### Exercise requirements
Every line below should be set down exactly as it appears.

[Given information]

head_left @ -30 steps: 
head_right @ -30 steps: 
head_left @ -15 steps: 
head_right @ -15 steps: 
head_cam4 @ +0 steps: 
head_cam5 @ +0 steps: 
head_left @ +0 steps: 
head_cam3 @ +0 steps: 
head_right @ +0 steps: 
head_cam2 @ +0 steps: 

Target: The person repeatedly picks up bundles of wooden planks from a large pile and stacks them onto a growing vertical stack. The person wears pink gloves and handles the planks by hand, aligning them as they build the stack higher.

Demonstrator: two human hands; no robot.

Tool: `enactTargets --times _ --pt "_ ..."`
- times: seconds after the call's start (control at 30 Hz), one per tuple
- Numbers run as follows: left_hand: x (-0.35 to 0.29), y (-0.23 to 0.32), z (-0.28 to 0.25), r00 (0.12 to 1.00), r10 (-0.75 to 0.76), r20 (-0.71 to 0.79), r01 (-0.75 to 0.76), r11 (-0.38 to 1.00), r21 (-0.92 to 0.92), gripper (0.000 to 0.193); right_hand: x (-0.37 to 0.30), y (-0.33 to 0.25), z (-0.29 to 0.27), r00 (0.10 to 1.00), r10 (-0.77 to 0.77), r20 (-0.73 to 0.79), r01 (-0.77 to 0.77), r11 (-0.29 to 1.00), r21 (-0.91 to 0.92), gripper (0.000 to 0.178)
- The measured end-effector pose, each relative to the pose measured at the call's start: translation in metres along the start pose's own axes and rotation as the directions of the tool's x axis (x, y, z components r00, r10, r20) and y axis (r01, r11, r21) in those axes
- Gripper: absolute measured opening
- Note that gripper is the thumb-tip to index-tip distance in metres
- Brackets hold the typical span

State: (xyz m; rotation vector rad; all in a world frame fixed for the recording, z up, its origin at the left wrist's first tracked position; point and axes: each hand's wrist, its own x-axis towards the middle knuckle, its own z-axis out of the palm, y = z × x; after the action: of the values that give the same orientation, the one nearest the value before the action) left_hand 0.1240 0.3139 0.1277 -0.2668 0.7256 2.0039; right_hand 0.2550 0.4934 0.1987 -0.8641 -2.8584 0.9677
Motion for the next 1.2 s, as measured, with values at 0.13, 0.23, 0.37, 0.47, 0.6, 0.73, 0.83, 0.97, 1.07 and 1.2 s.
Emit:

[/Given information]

### Response for this exercise
head_left @ -30 steps: 
head_right @ -30 steps: 
head_left @ -15 steps: 
head_right @ -15 steps: 
head_cam4 @ +0 steps: 
head_cam5 @ +0 steps: 
head_left @ +0 steps: 
head_cam3 @ +0 steps: 
head_right @ +0 steps: 
head_cam2 @ +0 steps: 

Target: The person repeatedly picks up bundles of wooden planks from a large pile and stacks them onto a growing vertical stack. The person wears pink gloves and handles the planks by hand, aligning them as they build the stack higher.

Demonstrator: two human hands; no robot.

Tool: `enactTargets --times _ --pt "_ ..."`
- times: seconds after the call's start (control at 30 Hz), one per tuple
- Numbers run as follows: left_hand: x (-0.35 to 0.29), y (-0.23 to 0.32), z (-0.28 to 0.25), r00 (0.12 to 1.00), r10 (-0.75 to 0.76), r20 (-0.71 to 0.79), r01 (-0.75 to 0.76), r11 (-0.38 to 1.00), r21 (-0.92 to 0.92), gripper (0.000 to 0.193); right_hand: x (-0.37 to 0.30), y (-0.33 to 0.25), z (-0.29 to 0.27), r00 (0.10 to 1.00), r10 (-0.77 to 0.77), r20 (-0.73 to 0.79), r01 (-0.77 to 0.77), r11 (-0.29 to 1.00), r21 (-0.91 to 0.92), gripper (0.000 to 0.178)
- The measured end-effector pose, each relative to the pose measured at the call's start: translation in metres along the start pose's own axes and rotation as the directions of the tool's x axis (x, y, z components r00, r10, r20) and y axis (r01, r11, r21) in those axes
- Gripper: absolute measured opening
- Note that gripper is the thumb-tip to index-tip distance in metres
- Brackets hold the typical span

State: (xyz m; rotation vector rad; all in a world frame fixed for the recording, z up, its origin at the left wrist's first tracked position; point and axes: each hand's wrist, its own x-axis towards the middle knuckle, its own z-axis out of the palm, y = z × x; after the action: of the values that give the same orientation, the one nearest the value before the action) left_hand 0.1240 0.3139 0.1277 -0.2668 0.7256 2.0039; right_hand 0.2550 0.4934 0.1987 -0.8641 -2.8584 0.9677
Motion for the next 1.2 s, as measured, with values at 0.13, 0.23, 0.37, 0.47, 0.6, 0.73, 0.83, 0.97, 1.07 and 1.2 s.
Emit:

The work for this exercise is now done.